Q: How much food should I feed my French bulldogs?

A: Determining the exact amount of food to give to your Frenchie can be challenging as there are no hard and fast rules. Even if a dog food manufacturer will recommend the amount of food to give per meal or per day, the actual amount is still dependent on your pet’s age, developmental level, activity level, and existing health conditions, if any. On average, French bulldogs require about 25 to 30 calories for every pound of their weight. The result is the computed daily calorie intake.

For example, a healthy 18-pounder that doesn’t do much exercise will require about 450 to 540 calories per day. A heavier 25-pounder yet equally lazy hound will require 625 to 750 calories per day. But if you can get your Frenchie to do several laps around the neighborhood within 60 minutes then you can expect its calorie requirements to be significantly higher.
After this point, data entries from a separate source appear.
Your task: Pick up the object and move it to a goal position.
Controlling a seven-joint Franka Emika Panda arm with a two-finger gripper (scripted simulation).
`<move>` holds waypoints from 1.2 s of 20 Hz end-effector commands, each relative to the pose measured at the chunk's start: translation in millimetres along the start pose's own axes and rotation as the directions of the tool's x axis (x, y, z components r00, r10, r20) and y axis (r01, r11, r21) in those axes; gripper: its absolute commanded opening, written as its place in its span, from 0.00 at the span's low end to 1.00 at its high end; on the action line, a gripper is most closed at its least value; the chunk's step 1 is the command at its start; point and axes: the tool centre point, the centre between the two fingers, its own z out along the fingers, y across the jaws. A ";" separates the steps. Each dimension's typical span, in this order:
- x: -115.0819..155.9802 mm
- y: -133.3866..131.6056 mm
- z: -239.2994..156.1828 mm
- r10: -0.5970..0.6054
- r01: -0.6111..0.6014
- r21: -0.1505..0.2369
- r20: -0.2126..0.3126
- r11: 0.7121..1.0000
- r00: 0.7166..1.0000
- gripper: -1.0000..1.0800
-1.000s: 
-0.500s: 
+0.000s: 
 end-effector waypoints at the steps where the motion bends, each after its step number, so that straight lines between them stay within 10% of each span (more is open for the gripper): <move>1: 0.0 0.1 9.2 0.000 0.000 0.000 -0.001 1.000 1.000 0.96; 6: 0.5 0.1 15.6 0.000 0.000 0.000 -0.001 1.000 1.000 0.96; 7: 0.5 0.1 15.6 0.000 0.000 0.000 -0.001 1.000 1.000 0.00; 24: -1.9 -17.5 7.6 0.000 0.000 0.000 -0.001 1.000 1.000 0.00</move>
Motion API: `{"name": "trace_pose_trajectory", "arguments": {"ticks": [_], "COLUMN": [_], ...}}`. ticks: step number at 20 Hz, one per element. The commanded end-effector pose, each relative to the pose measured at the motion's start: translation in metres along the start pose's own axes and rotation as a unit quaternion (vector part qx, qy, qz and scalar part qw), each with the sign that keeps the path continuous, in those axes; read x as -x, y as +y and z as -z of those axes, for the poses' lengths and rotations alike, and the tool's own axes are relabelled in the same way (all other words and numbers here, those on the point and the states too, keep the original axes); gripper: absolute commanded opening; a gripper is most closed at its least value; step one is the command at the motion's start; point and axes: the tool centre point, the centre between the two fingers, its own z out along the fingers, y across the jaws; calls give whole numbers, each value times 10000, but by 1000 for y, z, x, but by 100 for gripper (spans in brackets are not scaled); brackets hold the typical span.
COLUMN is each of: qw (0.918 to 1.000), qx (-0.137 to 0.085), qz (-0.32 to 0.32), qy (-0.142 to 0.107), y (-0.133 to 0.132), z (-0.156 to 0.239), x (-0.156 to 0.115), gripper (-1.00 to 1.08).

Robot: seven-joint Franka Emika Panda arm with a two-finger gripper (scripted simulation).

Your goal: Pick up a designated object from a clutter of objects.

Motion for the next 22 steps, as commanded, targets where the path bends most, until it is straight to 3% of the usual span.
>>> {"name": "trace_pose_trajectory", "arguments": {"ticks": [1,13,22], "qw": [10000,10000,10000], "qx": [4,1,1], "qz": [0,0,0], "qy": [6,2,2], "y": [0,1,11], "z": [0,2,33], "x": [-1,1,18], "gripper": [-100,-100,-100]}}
The same is true if you have a pregnant or lactating Frenchie.

Q: How often should I feed my French bulldog?

A: The computed daily calorie requirements for French bulldogs as we have mentioned above can be divided into two to three smaller, more frequent feedings. This is a lot better than giving Frenchies a single meal which can lead to the accumulation of gas in its intestines as well as lead to bloating and its complication, gastric torsion.

For example, if your pet needs 540 calories per day, then you can give your French bulldog 180 calories per meal three times a day or 270 calories per meal twice a day. If you have a French bulldog dog food that says it contains 360 calories per cup, then you need to give ½ cup three times a day.

Q: What is the best dog food for French bulldog with gas?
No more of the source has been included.